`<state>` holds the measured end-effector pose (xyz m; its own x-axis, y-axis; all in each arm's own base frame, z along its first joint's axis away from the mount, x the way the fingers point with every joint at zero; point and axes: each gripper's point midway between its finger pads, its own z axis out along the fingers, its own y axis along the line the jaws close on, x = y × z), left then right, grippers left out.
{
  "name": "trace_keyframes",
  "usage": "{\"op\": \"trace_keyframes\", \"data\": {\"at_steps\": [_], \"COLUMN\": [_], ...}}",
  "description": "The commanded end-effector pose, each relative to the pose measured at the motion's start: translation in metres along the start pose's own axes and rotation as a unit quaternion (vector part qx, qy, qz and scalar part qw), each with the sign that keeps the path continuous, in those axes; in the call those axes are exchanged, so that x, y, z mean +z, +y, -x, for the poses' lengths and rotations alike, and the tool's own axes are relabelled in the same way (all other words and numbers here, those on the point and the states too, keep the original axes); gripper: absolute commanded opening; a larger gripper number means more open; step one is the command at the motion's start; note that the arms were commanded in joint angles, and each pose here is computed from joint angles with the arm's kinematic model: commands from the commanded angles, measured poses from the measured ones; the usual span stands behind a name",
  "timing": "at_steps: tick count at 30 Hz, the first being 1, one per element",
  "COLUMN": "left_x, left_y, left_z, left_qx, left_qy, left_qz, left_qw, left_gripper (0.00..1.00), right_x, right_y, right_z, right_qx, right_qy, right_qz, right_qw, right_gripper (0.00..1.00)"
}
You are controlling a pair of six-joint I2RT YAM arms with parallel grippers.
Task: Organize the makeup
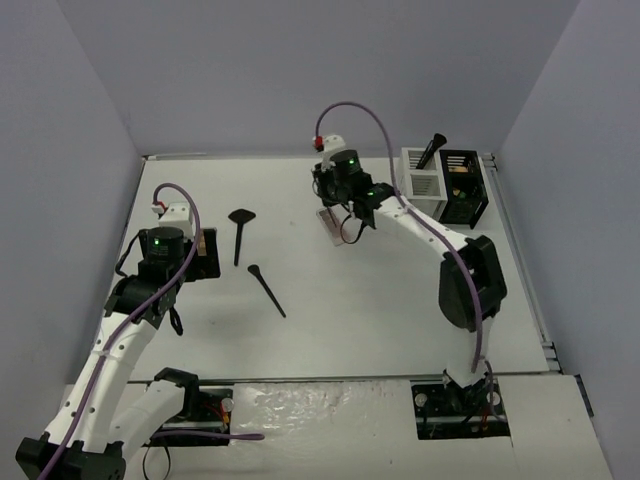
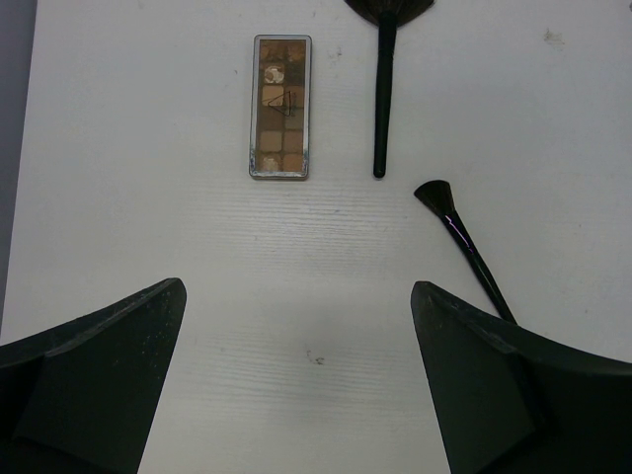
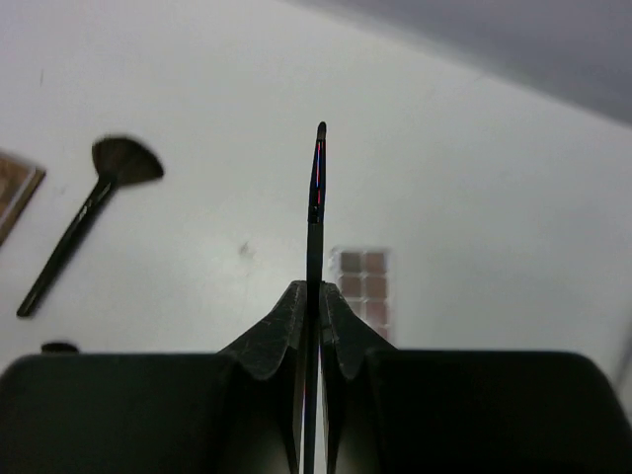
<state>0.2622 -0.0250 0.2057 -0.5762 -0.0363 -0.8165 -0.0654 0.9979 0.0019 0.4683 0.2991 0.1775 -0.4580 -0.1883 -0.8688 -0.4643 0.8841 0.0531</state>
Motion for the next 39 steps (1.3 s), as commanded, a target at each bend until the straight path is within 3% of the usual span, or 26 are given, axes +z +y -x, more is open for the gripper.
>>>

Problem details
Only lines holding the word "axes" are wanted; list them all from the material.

Answer section
`<state>` holds the measured end-effector pose (xyz m; its own x-axis, y-axis; all in each arm's own base frame, z along its first joint's axis away from the mount, x the way the fingers point with every joint at zero; point and axes: each gripper's point midway between its finger pads, its own z axis out along the fingers, its own y axis along the line the jaws close on, x = y × z), left then right, grippers left out.
  "description": "The commanded end-effector pose, each relative to the pose measured at the motion's start: translation in metres along the start pose's own axes and rotation as a unit quaternion (vector part qx, qy, qz and scalar part qw), each with the sign that keeps the path continuous, in those axes; in the call those axes are exchanged, so that x, y, z mean +z, +y, -x, for the poses' lengths and rotations alike, and the tool's own axes are relabelled in the same way (all other words and numbers here, those on the point and the states too, keep the original axes); gripper: absolute commanded opening; a larger gripper number means more open; step one is the command at the motion's start; note that the arms were commanded in joint angles, and each pose here is computed from joint angles with the arm's kinematic model: commands from the commanded angles, measured poses from the measured ones; the usual span stands behind a name",
Motion for the next 39 steps (1.3 s), as commanded, a target at each bend until the straight path is within 3% of the usual span, or 26 are given, axes +z +y -x, more is open for the gripper.

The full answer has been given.